How do music editors indicate changes they've made to a score?

Sometimes an editor will make musically meaningful changes to a score, such as

  • Adding markings the editor believes were omitted by the composer or previous editors;
  • Modifying notes the editor believes were errors or omissions from previous editions;
  • Including markings where there are multiple possibilities based on earlier editions and where a definitive answer is not available;
  • The editor's interpretive opinion.

Such markings can lead to confusion and, thus, to questions here on SE Music Practice and Theory. The purpose of (the answers to) this question is to provide a hub linkage point for questions that stem from editorial score emendations.

Related questions

  • 2
    I think it varies by publisher. Some don’t even give any clues to the changes that have made, which are sometimes significant. Sep 5, 2020 at 3:45
  • 1
    @ToddWilcox Maybe I should rephrase. "How do responsible music editors ..." :-)
    – Aaron
    Sep 5, 2020 at 5:23
  • Is the intention to have one answer per method of indication?
    – texdr.aft
    Nov 4, 2020 at 20:38
  • @texdr.aft Not my intention per se, but that might be a nice way to organize things. Maybe one answer per related set of editorialisms? Some sort of balance between one super long answer and a tsunami of short answers.
    – Aaron
    Nov 5, 2020 at 5:07
  • I always remember a member of a quite well known string quartet saying to me: "Its the editors job to change what the composer wrote." Gave me a new view on different editions of music.
    – JimM
    Feb 18, 2021 at 12:20

1 Answer 1


Many editors do not mark their emendations; often one must compare a given text with an "urtext" or "original edition" (not necessarily the same) or even a facsimile of the composer's notebook.

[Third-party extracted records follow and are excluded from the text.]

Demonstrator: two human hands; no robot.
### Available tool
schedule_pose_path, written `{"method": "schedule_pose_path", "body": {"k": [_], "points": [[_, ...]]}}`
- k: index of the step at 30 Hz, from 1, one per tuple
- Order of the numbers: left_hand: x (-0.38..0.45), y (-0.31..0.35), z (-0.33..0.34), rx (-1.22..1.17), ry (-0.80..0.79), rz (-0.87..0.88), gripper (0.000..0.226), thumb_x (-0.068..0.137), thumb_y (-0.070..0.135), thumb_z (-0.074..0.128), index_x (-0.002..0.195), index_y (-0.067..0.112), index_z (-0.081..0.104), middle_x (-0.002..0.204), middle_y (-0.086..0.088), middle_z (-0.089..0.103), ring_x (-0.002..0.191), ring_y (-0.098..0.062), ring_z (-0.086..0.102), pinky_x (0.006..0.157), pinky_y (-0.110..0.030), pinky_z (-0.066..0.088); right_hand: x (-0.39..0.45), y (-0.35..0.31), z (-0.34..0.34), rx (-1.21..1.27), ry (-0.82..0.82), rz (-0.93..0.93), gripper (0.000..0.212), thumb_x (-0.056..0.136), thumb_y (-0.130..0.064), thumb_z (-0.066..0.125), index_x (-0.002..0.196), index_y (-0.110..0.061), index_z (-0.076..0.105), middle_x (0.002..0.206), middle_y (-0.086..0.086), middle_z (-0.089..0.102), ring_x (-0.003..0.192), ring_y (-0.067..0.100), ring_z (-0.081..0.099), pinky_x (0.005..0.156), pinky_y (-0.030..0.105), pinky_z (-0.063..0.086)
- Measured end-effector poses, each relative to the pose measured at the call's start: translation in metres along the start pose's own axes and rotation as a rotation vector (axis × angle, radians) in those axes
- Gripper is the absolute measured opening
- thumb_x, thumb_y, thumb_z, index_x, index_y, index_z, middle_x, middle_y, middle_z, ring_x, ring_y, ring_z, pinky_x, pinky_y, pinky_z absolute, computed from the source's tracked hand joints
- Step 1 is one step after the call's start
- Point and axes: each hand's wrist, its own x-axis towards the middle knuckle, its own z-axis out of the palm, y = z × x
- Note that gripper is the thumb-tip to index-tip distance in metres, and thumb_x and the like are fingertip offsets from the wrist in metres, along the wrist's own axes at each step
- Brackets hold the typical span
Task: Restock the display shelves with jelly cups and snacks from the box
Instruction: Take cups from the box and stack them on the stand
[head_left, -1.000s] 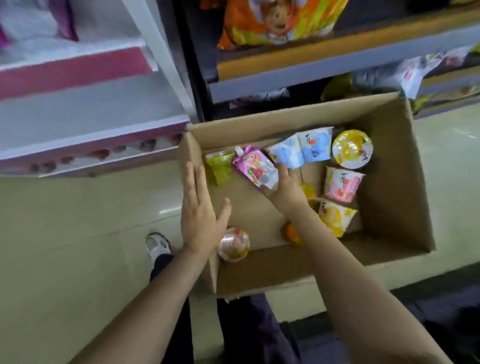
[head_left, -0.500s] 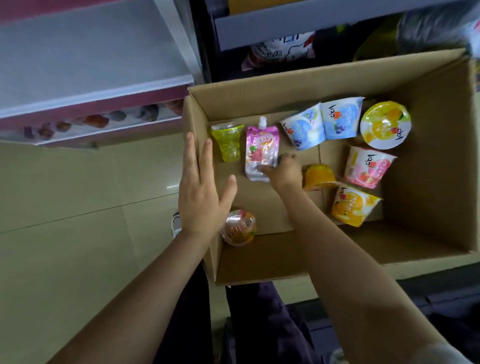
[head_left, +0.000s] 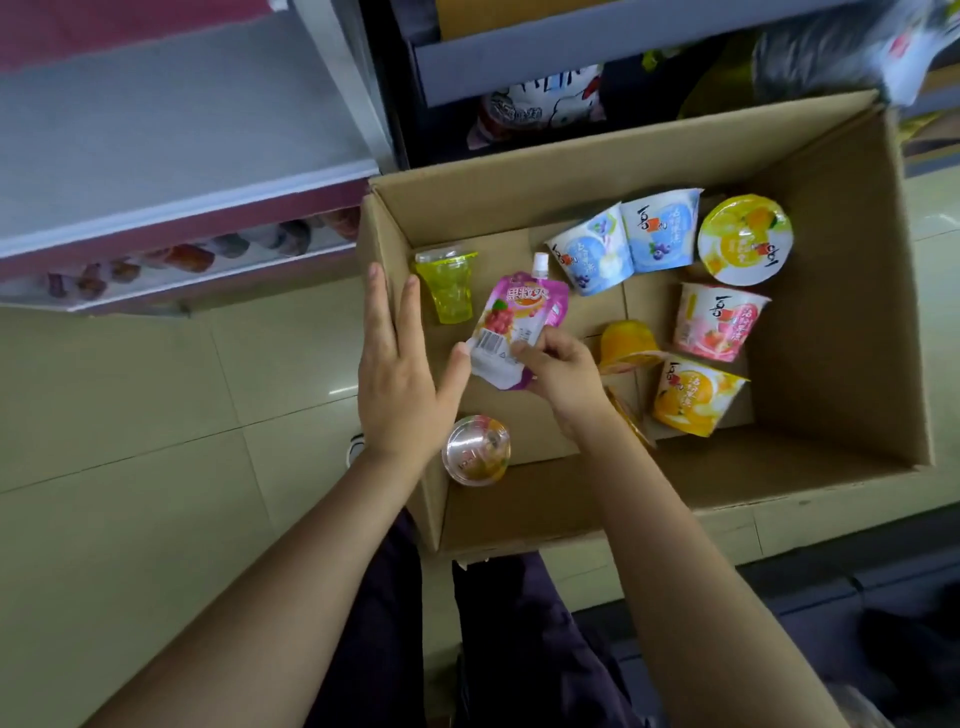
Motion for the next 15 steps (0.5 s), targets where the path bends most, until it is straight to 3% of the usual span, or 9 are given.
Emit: {"method": "schedule_pose_path", "body": {"k": [3,5,8,10,11,13,15], "points": [[0.000,0.010,-0.017,-0.074,-0.072,-0.044,0.075,0.095,0.053,0.042,0.155,0.009,0.027,0.167,-0.008,0.006,0.154,-0.022,0.010,0.120,-0.033,0.020,-0.045,-0.036,-0.006,0.070,-0.010,-0.069,0.030,0.084,-0.022,0.069,0.078,0.001,0.050,0.085,0.023,0.061,0.081,0.029,0.060,0.082,0.069,0.051],[-0.001,0.025,-0.042,-0.180,-0.119,-0.144,0.069,0.095,0.055,0.039,0.152,0.015,0.034,0.164,0.000,0.021,0.150,-0.015,0.019,0.118,-0.027,0.019,-0.073,-0.064,-0.003,0.111,-0.026,-0.143,0.026,0.083,-0.020,0.067,0.081,0.001,0.053,0.083,0.016,0.061,0.079,0.026,0.059,0.078,0.060,0.054],[-0.003,0.052,-0.091,-0.710,-0.174,-0.443,0.030,0.099,0.031,0.058,0.128,0.029,0.053,0.124,0.018,0.060,0.113,0.001,0.059,0.088,-0.013,0.042,-0.106,-0.103,0.015,0.133,-0.061,-0.247,0.016,0.090,-0.005,0.064,0.092,-0.008,0.048,0.082,0.006,0.065,0.074,0.017,0.064,0.067,0.039,0.055],[-0.003,0.053,-0.123,-0.981,-0.155,-0.534,0.030,0.094,0.014,0.065,0.121,0.025,0.059,0.102,0.011,0.072,0.088,0.000,0.070,0.068,-0.012,0.049,-0.128,-0.131,0.038,0.149,-0.123,-0.279,0.030,0.087,0.000,0.064,0.104,-0.011,0.042,0.086,0.002,0.070,0.068,0.010,0.068,0.054,0.025,0.053],[-0.001,0.049,-0.141,-1.052,-0.124,-0.535,0.033,0.092,0.012,0.067,0.123,0.020,0.060,0.099,0.006,0.075,0.085,-0.006,0.072,0.064,-0.015,0.052,-0.137,-0.144,0.053,0.144,-0.156,-0.303,0.036,0.082,-0.005,0.064,0.108,-0.014,0.041,0.089,0.003,0.071,0.069,0.009,0.068,0.052,0.022,0.051],[0.004,0.034,-0.175,-1.107,-0.049,-0.479,0.040,0.088,0.012,0.070,0.126,0.013,0.060,0.103,-0.002,0.076,0.088,-0.016,0.073,0.065,-0.023,0.056,-0.151,-0.167,0.087,0.108,-0.218,-0.386,0.043,0.079,-0.012,0.062,0.115,-0.021,0.041,0.103,0.010,0.070,0.081,0.015,0.070,0.061,0.024,0.054],[0.013,0.017,-0.206,-1.106,0.042,-0.396,0.042,0.087,0.010,0.069,0.127,0.009,0.057,0.104,-0.002,0.076,0.089,-0.015,0.072,0.066,-0.023,0.055,-0.159,-0.187,0.122,0.034,-0.260,-0.502,0.050,0.085,-0.008,0.064,0.128,-0.024,0.041,0.118,0.013,0.064,0.101,0.023,0.067,0.080,0.036,0.058]]}}
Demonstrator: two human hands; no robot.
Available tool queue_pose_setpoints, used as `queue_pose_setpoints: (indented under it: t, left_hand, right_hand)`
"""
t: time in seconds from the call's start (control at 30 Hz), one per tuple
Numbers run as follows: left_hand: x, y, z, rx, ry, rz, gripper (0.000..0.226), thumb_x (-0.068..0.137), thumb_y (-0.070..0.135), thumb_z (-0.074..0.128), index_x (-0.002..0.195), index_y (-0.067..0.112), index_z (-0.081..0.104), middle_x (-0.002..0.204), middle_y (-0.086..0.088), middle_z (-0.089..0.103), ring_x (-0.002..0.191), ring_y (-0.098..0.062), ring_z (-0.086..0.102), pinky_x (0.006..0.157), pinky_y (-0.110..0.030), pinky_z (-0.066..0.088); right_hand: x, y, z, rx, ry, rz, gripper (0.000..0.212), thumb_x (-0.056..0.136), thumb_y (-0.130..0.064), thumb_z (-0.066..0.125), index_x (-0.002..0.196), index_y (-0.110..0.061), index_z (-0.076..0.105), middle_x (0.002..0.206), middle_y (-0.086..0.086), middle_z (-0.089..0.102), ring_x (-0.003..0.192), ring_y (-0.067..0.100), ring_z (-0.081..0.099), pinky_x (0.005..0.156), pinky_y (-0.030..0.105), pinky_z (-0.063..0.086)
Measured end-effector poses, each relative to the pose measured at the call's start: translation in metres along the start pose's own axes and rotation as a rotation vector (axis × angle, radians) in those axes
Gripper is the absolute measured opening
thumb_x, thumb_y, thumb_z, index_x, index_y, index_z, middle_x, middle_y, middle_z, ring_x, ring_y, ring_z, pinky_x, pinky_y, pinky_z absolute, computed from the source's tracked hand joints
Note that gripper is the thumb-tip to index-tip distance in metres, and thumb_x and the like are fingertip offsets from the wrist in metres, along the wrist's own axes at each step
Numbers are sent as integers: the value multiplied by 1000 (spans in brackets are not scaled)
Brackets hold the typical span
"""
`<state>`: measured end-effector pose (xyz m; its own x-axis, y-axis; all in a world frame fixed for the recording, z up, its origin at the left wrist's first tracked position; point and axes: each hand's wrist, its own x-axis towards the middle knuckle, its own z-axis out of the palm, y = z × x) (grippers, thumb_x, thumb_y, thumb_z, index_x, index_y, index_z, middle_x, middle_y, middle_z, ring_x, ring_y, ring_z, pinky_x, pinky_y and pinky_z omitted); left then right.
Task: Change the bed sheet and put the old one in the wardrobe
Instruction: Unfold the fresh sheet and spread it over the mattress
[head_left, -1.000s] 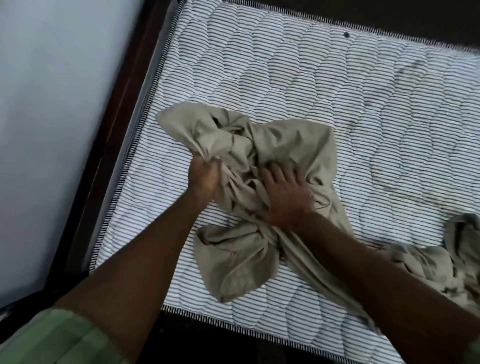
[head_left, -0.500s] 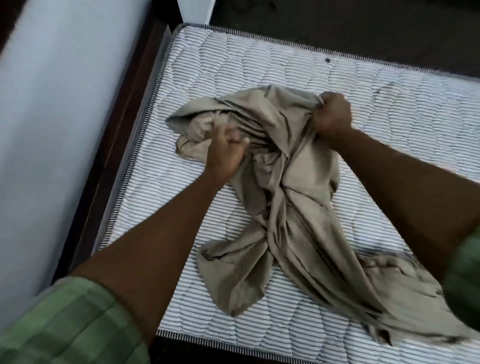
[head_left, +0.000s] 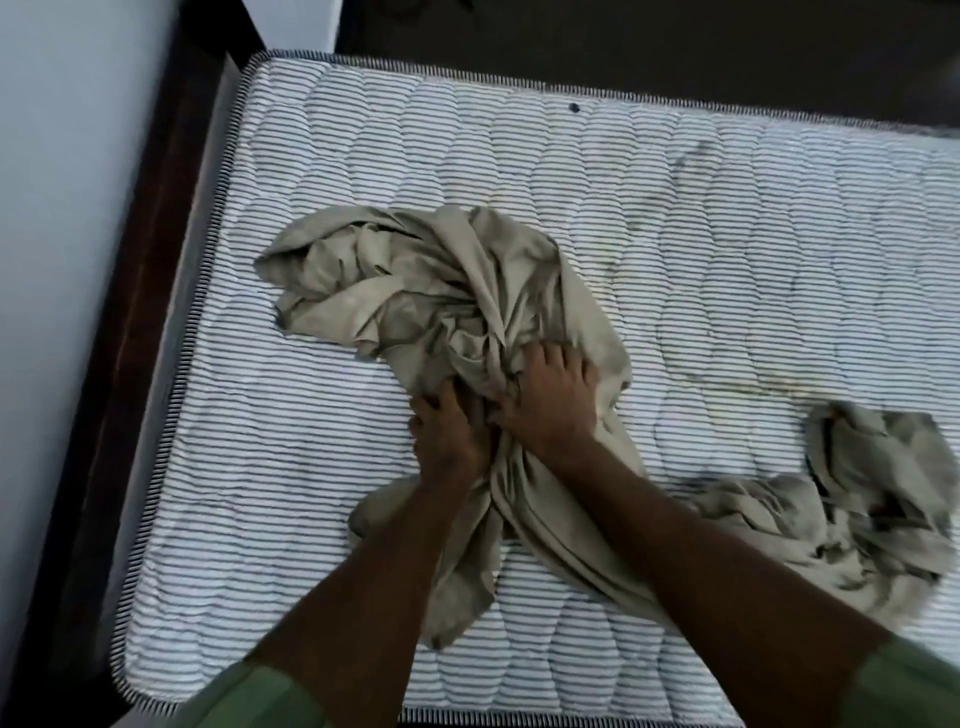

In "good" editorial work, the editor's changes may be marked (an accidental enclosed in brackets rather than parentheses) or a dotted line or a different font from the main text. Different colors are nice but not always feasible. If the editor thinks the first edition is wrong (not uncommon), some explanation should be given.

Sometimes, the editor will have a preface (or foreword or author's note) explaining the procedures.

To some extent, you tread the minefield alone. If making a performance score for yourself, you can compare several editions as pointed out above. With modern computer software, you can prepare your own edition any way you wish. I would probably annotate my own annotations and try to highlight changes by color (perhaps blue or grey for text so as not to interfere with reading.)